The software-as-a-service (SaaS) company is a global provider of collaboration software that helps teams organize, discuss and complete shared work. The company is publicly traded with revenues of more than $600M and has more than 100,000 customers, across large and small organizations. The company delivers project tracking, content creation, and sharing, real-time communication and service management products. With these solutions, teams can work better together and deliver quality results on time.
The company undertook a microservices initiative that was aimed at deploying enhanced platform-as-a-service (PaaS) offerings for customers built on top of Amazon Web Services (AWS). As part of this initiative, the company wanted to minimize costs while delivering the high levels of performance and reliability that a demanding customer base requires.
Conventional architectures would require on-premises networking, which entailed high network infrastructure and per-gigabyte traffic costs. By having all nodes in the AWS-based microservices environment communicate directly with the internet, the team could realize several advantages. First, they could avoid having to funnel traffic through local physical data centers, which is where core networking and firewalling had previously been performed. This approach also meant that they could avoid having to replicate data center infrastructure around the world and significantly reduce their AWS networking costs. Finally, by enabling the company’s application in AWS to communicate directly with the internet, the team could establish a more efficient and stable network infrastructure with fewer moving parts.
The project was kicked off when the company’s Site Reliability Engineering (SRE) organization alerted others to the fact that the on-premises firewall infrastructure was introducing platform reliability issues. One of the infrastructure architects suggested working with Tigera and the company’s Network Services team designed a new architecture built on the Tigera application connectivity architecture. The project team included stakeholders across the organization including network services, platform as a service group, security, compliance, infrastructure, and the line of business team.
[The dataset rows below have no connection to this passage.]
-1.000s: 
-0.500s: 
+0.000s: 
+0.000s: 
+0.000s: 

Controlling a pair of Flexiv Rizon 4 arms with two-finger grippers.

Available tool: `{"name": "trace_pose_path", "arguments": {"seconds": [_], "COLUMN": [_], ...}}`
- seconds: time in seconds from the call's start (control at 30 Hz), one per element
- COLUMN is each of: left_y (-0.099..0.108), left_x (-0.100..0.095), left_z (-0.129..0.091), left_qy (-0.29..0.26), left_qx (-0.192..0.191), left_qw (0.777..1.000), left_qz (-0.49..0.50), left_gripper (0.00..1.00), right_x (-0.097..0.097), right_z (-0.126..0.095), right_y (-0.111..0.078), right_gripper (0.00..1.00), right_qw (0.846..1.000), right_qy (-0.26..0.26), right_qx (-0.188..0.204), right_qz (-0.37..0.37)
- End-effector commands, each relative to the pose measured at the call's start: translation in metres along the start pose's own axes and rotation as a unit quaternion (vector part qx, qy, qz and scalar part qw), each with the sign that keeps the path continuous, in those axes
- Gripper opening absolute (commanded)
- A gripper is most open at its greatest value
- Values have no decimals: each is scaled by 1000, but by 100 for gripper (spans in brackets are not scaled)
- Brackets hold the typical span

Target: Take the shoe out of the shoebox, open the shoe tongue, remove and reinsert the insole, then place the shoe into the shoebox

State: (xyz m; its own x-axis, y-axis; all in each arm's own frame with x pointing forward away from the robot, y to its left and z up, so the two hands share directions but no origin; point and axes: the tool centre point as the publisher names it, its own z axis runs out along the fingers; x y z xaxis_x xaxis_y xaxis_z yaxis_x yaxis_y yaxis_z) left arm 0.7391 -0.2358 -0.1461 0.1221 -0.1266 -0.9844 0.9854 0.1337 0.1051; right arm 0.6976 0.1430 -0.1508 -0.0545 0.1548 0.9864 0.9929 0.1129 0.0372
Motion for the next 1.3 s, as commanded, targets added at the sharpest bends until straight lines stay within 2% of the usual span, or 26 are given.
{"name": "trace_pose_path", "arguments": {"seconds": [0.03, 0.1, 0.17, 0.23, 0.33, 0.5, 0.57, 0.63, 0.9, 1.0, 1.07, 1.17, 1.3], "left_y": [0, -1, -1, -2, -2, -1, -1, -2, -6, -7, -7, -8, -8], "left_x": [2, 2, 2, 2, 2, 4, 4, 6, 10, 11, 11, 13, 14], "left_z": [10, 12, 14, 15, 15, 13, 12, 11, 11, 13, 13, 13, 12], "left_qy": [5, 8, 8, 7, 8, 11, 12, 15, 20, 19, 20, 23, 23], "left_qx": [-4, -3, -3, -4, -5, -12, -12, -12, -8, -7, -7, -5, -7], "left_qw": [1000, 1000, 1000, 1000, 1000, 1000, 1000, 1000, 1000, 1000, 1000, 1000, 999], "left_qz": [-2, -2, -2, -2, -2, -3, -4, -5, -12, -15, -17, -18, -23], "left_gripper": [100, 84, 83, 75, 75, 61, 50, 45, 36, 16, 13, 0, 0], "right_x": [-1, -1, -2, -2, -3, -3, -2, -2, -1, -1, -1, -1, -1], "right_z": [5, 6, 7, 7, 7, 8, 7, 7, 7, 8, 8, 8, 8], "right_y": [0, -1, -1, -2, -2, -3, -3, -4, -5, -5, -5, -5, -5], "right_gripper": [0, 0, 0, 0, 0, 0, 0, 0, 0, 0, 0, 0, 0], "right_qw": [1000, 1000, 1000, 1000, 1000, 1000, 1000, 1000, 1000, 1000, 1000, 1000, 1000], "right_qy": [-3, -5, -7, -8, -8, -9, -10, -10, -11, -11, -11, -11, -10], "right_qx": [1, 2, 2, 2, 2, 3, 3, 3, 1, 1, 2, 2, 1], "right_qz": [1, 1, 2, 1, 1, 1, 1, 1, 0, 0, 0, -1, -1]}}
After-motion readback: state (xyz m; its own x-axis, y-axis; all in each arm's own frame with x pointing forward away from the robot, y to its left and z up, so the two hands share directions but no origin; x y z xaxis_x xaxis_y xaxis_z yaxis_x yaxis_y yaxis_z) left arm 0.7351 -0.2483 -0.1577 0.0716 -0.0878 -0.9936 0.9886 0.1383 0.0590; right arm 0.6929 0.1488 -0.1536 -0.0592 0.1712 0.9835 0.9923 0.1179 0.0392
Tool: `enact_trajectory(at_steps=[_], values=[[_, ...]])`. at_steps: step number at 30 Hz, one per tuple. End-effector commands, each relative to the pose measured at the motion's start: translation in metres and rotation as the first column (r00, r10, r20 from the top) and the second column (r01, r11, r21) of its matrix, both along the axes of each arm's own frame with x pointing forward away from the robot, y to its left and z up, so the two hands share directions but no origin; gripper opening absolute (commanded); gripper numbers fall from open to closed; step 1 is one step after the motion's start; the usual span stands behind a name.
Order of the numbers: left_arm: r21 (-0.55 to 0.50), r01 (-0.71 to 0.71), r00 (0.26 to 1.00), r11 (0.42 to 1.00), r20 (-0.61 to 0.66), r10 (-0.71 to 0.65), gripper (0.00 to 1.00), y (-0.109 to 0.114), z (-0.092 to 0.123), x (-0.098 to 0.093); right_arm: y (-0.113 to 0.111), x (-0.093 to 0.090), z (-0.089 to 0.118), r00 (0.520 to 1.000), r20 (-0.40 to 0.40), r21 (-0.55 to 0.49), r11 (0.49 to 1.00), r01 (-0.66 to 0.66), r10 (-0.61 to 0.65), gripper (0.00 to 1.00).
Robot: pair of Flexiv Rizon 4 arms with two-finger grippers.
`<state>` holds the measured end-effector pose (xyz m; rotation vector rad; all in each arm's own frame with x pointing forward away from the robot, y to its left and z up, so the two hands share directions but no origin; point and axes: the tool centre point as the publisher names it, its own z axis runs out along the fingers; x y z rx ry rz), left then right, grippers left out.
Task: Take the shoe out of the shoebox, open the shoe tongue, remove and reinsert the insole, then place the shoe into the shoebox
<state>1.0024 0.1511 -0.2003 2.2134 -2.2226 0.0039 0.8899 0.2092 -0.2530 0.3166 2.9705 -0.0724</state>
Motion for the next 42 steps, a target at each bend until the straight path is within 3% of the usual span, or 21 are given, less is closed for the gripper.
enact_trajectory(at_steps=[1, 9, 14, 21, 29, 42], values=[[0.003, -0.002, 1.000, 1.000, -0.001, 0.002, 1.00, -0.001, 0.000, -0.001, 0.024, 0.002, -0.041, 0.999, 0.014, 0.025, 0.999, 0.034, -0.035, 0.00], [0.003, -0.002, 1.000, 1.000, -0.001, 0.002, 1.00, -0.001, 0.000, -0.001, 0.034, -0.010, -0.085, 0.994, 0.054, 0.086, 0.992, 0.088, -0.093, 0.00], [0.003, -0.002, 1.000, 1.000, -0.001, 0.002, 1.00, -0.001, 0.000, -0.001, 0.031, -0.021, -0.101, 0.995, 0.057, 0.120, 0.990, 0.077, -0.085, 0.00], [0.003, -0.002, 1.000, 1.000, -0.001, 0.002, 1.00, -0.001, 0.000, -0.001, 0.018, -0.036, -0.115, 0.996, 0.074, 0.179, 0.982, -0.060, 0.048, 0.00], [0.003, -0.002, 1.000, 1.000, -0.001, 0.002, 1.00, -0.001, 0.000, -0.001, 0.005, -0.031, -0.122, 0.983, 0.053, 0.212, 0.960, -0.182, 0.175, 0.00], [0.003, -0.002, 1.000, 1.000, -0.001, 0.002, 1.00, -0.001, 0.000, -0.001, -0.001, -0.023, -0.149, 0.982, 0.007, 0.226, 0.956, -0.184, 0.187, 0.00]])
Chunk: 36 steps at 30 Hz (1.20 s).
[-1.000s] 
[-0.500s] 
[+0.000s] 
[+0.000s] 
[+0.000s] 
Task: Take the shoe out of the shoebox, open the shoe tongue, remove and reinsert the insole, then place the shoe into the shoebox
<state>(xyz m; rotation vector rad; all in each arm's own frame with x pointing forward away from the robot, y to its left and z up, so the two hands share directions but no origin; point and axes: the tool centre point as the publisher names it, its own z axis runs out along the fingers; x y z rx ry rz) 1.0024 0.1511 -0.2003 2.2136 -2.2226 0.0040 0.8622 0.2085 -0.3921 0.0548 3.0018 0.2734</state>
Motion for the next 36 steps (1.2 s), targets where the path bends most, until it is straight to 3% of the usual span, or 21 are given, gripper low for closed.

As they set out to move to their new architecture, the team needed to address three network security objectives: ensuring compliance, enabling fast threat response, and establishing optimal security through defense in depth approaches.
To meet their compliance requirements, the company needed to run firewall tasks in AWS. By doing so, they could ensure that traffic did not go to countries that US export regulations embargoed. This blocking function had previously been provided by company data center core routing infrastructure and needed to be established in the AWS environment that communicated directly with the internet. As a senior network engineer at the company, commented, “We asked our legal department if we need to control connections to and from embargoed countries, and they said ‘yes’. So we built something that does that.”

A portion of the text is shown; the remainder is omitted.